Goal of the exercise
A faithful copy is required: transcribe each line below exactly, minus the pictures.
□ □ □
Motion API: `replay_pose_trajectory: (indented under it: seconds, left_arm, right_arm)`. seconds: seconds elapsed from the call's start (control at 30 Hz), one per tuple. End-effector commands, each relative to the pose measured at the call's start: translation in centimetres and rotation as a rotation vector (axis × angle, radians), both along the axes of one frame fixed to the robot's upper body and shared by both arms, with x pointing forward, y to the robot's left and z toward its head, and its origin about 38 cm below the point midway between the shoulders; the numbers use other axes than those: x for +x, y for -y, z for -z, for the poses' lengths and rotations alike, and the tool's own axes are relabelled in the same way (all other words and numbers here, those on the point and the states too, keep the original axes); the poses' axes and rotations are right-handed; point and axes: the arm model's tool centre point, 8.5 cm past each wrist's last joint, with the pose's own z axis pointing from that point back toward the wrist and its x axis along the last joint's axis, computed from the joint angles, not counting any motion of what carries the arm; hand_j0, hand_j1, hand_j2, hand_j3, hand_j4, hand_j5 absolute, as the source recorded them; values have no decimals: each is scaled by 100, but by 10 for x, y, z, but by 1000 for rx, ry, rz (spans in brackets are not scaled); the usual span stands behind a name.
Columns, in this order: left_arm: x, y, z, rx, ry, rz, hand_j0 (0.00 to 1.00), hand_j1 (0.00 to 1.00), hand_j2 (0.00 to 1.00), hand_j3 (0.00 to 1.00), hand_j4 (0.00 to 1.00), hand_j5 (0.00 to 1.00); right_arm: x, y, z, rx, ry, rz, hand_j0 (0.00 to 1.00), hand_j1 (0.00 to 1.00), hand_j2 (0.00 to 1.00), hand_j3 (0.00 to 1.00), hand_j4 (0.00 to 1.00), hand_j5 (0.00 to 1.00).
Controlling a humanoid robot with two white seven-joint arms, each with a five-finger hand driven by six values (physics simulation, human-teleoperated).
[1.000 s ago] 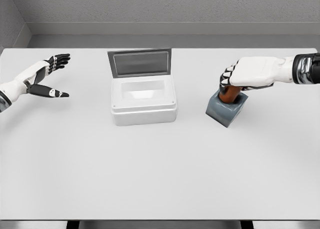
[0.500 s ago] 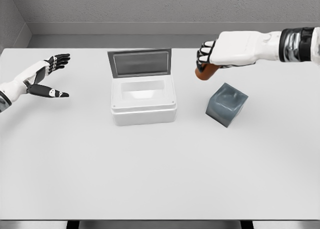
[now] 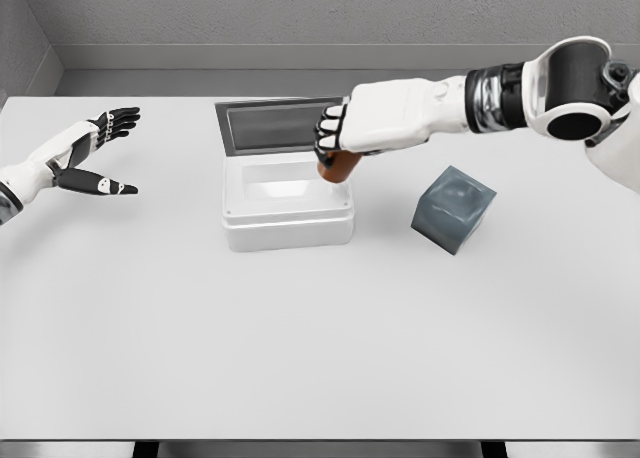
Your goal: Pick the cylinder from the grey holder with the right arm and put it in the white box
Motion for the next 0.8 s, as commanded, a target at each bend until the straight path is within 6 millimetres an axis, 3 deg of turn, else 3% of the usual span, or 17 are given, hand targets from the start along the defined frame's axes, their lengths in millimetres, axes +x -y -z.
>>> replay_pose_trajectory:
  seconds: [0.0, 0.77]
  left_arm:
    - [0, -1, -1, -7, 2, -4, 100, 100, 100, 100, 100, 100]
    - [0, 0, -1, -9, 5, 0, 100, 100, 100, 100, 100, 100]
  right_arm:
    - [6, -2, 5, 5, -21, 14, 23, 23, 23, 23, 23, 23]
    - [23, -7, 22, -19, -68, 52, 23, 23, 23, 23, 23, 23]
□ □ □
Output of the task
Motion API: `replay_pose_trajectory: (indented under it: seconds, left_arm, right_arm)`. seconds: seconds elapsed from the call's start (control at 30 Hz), one per tuple. End-effector commands, each relative to the pose measured at the call's start: translation in centimetres and rotation as a rotation vector (axis × angle, radians), both along the axes of one frame fixed to the robot's upper body and shared by both arms, with x pointing forward, y to the robot's left and z toward its head, and its origin about 38 cm below the point midway between the shoulders; the numbers use other axes than those: x for +x, y for -y, z for -z, for the poses' lengths and rotations alike, and the tool's own axes are relabelled in the same way (all other words and numbers here, those on the point and the states too, keep the original axes); the poses' axes and rotations are right-handed; point and axes: the arm model's tool centre point, 8.5 cm past each wrist's last joint, with the pose's own z axis pointing from that point back toward the wrist and its x axis along the last joint's axis, computed from the joint angles, not counting any motion of what carries the arm; hand_j0, hand_j1, hand_j2, hand_j3, hand_j4, hand_j5 absolute, as the source recorded them; values have no decimals: each is scaled by 100, but by 10 for x, y, z, but by 1000 for rx, ry, rz (spans in brackets are not scaled); the usual span stands behind a name.
Columns, in this order: left_arm: x, y, z, rx, ry, rz, hand_j0 (0.00 to 1.00), hand_j1 (0.00 to 1.00), hand_j2 (0.00 to 1.00), hand_j3 (0.00 to 1.00), hand_j4 (0.00 to 1.00), hand_j5 (0.00 to 1.00); right_arm: x, y, z, rx, ry, rz, hand_j0 (0.00 to 1.00), hand_j1 (0.00 to 1.00), hand_j2 (0.00 to 1.00), hand_j3 (0.00 to 1.00), hand_j4 (0.00 to 1.00), hand_j5 (0.00 to 1.00).
Controlling a humanoid robot with two white seven-joint arms, each with a five-finger hand driven by six values (physics simulation, human-teleoperated).
[1.000 s ago] 
[0.500 s ago] 
[now] 
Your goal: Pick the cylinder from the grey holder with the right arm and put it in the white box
Motion for the next 0.8 s, as commanded, a target at each bend until the straight path is within 6 millimetres an axis, 3 deg of turn, else 3% of the usual span, or 17 are given, hand targets from the start along the defined frame's axes, their lengths in millimetres, axes +x -y -z.
>>> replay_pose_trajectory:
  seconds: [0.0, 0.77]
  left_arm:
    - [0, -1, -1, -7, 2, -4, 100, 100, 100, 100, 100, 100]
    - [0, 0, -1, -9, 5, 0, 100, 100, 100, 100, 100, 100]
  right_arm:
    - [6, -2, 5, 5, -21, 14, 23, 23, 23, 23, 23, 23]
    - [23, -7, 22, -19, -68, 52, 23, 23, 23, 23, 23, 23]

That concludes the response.